(AIM OF THE EXERCISE) Your answer must be an exact copy of the listing.

(DATA SECTION)
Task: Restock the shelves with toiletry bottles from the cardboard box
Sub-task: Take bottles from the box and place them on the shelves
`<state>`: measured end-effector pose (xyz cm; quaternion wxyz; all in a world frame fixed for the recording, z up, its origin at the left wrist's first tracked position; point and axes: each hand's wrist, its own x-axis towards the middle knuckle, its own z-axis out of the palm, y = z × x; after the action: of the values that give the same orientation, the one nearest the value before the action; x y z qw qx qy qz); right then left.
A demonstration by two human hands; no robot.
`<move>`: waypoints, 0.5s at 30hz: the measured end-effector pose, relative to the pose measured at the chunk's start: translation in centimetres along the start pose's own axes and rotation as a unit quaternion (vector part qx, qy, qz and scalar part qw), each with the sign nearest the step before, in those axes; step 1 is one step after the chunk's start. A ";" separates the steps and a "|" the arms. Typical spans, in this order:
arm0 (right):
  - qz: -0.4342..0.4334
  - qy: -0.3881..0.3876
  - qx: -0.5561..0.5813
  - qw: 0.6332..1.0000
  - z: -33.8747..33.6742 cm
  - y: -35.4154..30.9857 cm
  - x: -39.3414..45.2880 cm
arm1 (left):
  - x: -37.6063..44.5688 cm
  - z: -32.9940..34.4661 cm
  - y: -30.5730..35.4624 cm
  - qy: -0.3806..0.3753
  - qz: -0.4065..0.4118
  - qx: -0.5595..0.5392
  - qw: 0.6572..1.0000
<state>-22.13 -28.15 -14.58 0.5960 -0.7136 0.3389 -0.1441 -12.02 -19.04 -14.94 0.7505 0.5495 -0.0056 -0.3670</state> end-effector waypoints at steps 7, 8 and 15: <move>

(RESPONSE AREA)
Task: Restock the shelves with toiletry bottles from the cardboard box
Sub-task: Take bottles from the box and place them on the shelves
`<state>`: measured end-effector pose (xyz cm; quaternion wxyz; all in a world frame fixed for the recording, z up, its origin at the left wrist's first tracked position; point and axes: each hand's wrist, its own x-axis towards the middle knuckle, its own z-axis out of the palm, y = z × x; after the action: of the values that give the same orientation, the one nearest the value before the action; x y z qw qx qy qz); right then left.
A demonstration by two human hands; no robot.
`<move>`: waypoints, 0.5s at 30hz: the measured end-effector pose, relative to the pose measured at the chunk's start: translation in centimetres along the start pose's own axes and rotation as a unit quaternion (vector part qx, qy, qz and scalar part qw), each with the sign nearest the step before, in those axes; step 1 is one step after the chunk's start. A ";" separates the steps and a "|" the arms. Typical spans, in this order:
arm0 (right):
  - qz: -0.4342..0.4334
  - qy: -0.3881..0.3876
  - qx: -0.5561..0.5813
  - qw: 0.6332..1.0000
  - z: -33.8747..33.6742 cm
  - y: -35.4154..30.9857 cm
  - x: -39.3414..45.2880 cm
arm1 (left):
  - x: -37.6063..44.5688 cm
  - z: -32.9940..34.4661 cm
  - y: -30.5730..35.4624 cm
  - qy: -0.3806..0.3753
  - qz: -0.4065..0.4118
  - qx: -0.5595..0.5392
  - qw: 0.6572..1.0000
<state>-22.13 -28.15 -14.58 0.5960 -0.7136 0.3389 -0.1441 -12.02 -19.04 -14.94 0.7505 0.5495 -0.0056 -0.3670</state> end-effector waypoints at steps 7, 8 and 15: <move>

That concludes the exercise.